Don’t weaken Dodd-Frank

The evening of Feb. 28, I and 39,999 others received a “town hall” call from Rep. Lloyd Smucker. He answered three constituents’ questions and asked which of four issues was most important; you responded by pressing 1-4 on your phone. The rambling hour ended at 7:30 p.m.

When a reporter asked about Congress’ ability to fund infrastructure and military increases, he replied, “Congress isn’t bored and is ready to work with the president.”

Huh? A great political response. Ignore the question.

Hopefully, Rep. Smucker, you will not just rubber stamp Trump’s proposals. Government is there to protect the individual before lobbyists or companies. Congress enacted the Dodd-Frank Act in 2010 to help reduce risky actions by banks, which started the Great Recession. Hopefully, Congress will not mess with the key components of Dodd-Frank so that we won’t have more taxpayer bailouts.

Financial media programs have been talking about and supporting the Fiduciary Rule for years. It requires financial advisers of retirement accounts to do what’s in the best interests of the client, not themselves.

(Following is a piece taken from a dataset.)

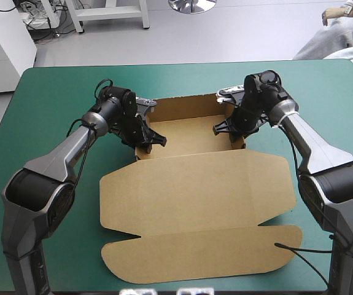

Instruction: Fold the box

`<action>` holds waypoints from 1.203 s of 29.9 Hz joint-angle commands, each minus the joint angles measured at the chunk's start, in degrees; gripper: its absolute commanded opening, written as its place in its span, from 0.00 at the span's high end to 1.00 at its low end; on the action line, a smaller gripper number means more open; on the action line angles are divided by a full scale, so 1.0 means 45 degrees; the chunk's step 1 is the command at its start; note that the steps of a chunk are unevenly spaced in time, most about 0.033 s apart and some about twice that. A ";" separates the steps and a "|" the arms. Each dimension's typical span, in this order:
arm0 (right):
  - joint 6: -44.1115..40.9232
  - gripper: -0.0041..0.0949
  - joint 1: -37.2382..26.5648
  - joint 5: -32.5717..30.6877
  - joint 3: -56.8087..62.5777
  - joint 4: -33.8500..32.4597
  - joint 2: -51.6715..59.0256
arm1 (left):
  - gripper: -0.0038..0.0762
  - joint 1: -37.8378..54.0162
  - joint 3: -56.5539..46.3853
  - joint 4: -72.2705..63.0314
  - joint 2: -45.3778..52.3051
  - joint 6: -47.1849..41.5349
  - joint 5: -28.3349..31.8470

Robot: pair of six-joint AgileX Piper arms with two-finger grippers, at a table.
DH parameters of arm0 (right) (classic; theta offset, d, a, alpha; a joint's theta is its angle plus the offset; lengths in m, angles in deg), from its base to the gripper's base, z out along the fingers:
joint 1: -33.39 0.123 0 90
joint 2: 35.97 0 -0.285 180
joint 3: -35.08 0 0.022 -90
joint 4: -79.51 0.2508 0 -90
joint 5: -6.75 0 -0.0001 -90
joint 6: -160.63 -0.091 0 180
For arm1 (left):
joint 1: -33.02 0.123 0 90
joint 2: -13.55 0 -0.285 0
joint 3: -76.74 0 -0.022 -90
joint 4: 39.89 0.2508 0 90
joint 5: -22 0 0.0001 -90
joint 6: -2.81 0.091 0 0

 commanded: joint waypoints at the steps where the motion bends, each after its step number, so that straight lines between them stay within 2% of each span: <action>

According to Money Magazine, the White House Council of Economic Advisers estimated that a 45-year-old with $100,000 in savings could lose $37,000 by age 65 with costly advisers.

Trump has issued an executive order directing the Department of Labor to review the Fiduciary Rule, probably delaying its start in April and possibly ending it.

If you want to avoid a Greater Recession, demand that Smucker, or your representative, and Sens. Pat Toomey and Bob Casey retain the important parts of Dodd-Frank and support the Fiduciary Rule.